Distributed Capacity Planning, Part 1

Editor's note: In part one of this two-part article, we review a brief history of Capacity Planning, explain how to prioritize your CP need and control CP in scaleable, distributed environments.


Capacity Planning has been a discipline practiced by IT since before the invention of the mainframe. It encompasses different measurement, analysis, modeling and reporting techniques and strategies. But with the advent of distributed computing, with hardware resources competing in what may be termed a commodities market, should Capacity Planning be treated with the same reverence as in the past?

We will discuss Capacity Planning's history, so that we understand and can sing the hymn "But That's How We've Always Done It." But, more importantly, we want to point out:

  • The role of IT as a mission-critical Service Provider to Lines of Business in a company, and why it is so important to focus on Service Delivery for the survival of the company;
  • Whether it makes sense in this decade to keep doing Capacity Planning the same old way because "That's How We've Always Done It";
  • What's really behind the mainframe costing model (long lead times, millions of capital equipment dollars being budgeted, necessary facilities, etc.) and why it may no longer make sense today;
  • When it does make sense to do Capacity Planning and how it aligns with the more important concept of Service Delivery;
  • That there are alternatives to complex tools that model down to the disk revolution.

Capacity Planning's Beginnings

In 1965, Gordon Moore, who later co-founded Intel, predicted that the capacity of a computer chip would double every year. Moore had looked at the price/performance ratio of computer chips -- the amount of performance available per dollar -- over the previous three years and simply projected it forward. Moore himself didn't believe that this rate of improvement would last long. But ten years later, his forecast proved true, and Moore then predicted that chip capacity would double every two years. To this day, Moore's predictions have held up, and engineers now call the average rate of capacity increase -- a doubling about every 18 months -- Moore's Law.

Moore's Law is likely to hold up for at least another 20 years. Storing all those bits shouldn't be a big problem either.

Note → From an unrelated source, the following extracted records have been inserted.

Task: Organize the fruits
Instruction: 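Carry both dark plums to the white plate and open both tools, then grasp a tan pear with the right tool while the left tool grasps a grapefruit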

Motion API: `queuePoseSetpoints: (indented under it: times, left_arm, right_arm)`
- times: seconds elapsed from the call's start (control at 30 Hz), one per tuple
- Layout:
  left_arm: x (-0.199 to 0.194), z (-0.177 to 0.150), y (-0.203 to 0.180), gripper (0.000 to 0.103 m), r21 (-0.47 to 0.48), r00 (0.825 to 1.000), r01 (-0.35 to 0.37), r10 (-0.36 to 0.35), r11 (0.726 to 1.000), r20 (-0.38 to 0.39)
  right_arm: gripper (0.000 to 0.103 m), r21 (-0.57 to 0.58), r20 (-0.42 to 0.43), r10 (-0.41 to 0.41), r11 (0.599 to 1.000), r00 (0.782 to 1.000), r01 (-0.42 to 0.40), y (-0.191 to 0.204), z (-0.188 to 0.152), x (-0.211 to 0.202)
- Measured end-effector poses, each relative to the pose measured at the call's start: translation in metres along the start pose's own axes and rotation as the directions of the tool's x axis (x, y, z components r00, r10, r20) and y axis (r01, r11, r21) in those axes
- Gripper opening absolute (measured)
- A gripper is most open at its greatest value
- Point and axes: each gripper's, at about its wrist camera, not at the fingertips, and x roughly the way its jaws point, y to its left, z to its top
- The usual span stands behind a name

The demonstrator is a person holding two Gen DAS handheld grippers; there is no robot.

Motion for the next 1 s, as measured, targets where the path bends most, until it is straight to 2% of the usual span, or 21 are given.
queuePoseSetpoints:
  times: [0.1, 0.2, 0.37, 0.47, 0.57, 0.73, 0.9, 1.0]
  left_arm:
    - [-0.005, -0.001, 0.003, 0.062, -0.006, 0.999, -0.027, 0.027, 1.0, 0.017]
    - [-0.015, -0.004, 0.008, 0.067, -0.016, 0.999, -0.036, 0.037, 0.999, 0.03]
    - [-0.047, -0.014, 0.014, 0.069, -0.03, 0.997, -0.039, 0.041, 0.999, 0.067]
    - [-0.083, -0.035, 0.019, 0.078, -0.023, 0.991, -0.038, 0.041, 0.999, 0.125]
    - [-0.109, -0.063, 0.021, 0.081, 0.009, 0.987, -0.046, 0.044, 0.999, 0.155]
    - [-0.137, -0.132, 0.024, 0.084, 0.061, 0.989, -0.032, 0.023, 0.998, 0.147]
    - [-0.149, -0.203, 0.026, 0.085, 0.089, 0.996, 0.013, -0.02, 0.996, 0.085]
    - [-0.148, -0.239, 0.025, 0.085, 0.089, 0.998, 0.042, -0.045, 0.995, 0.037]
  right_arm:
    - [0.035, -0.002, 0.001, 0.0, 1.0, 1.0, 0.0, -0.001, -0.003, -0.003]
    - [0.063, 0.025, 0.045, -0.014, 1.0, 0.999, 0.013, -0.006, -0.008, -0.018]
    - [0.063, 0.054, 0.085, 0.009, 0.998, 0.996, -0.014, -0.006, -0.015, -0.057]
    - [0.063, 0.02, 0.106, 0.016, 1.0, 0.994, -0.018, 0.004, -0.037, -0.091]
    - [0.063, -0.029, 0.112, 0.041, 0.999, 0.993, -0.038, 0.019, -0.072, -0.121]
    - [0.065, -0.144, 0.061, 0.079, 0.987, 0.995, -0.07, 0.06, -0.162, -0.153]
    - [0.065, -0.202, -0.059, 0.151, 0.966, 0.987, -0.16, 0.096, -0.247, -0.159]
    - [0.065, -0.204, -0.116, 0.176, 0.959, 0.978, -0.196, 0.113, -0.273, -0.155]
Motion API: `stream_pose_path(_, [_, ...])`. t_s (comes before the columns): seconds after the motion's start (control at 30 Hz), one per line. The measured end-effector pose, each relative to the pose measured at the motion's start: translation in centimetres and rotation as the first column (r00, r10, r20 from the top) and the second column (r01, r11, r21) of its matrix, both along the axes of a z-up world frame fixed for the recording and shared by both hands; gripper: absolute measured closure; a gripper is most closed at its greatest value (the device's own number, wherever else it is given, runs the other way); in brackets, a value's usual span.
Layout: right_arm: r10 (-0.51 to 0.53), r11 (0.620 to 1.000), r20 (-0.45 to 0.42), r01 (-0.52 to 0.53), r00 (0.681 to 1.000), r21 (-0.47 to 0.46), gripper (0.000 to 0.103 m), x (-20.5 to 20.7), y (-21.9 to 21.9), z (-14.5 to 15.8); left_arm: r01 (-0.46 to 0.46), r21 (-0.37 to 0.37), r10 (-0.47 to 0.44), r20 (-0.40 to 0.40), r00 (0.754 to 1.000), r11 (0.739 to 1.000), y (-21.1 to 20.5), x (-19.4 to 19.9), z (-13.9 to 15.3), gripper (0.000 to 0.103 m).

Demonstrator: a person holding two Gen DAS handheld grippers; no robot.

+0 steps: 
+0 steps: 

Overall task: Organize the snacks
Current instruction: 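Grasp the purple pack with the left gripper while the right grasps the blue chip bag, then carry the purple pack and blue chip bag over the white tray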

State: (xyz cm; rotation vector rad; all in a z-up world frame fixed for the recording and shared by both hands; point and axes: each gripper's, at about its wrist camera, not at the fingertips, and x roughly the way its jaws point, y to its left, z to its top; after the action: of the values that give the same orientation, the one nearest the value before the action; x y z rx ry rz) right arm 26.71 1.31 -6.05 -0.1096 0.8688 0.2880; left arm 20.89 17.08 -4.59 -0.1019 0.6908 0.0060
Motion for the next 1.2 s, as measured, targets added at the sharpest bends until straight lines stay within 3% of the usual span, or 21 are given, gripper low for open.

Consider 1983, the year that IBM released the PC/XT. This was the first PC with an internal 10 Megabyte internal hard disk. Customers who wanted to add the 10 Megabyte drive to existing systems needed to by a $3000 kit -- which made the cost per Megabyte $300. Thanks to the exponential growth described by Moore's Law, the end of 1997 had 6.1 Gbyte hard drives selling for close to $400. That comes to less than $0.07 per Mbyte. And holographic memory is a new technology that can hold terabytes of data in less than a cubic inch of volume -- implying that all of the volumes in the Library of Congress could fit in a holographic memory about the size of a fist.

Service Delivery

Today's customers are not concerned with the underlying hardware, operating system, or application software that brings the information to them. Their only concern is getting timely, useful information. For capacity planners, the same philosophy should hold true -- the key is to identify useful information, and then display it quickly and inexpensively. Useful information is the information that has the global perspective, rather than detail. Cost-effective delivery may imply auditing existing IT resources to determine the true cost of delivering business services and information. This must include not only the cost of hardware and software, but the cost of people as well. Buying a new piece of hardware may be cheaper than spending the money on having several people study it, and subsequently buying something that only is a tiny bit less expensive.

The cost of maintaining a Capacity Planning staff should be examined for today IT environments, if for no other reason than to understand the return on investment. In the past, if equipment were purchased that was incorrectly sized for an application, that mistake could cost tens of millions of dollars. Today, a sizing error for a single server, for example, would only cost several thousand dollars. Yes, large systems could require purchasing lots of servers. But if there isn't enough capacity, very often the solution is to buy more servers or to increase the memory and disk capacities of the ones already purchased. The difference for making similar mistakes is orders of magnitude different in price.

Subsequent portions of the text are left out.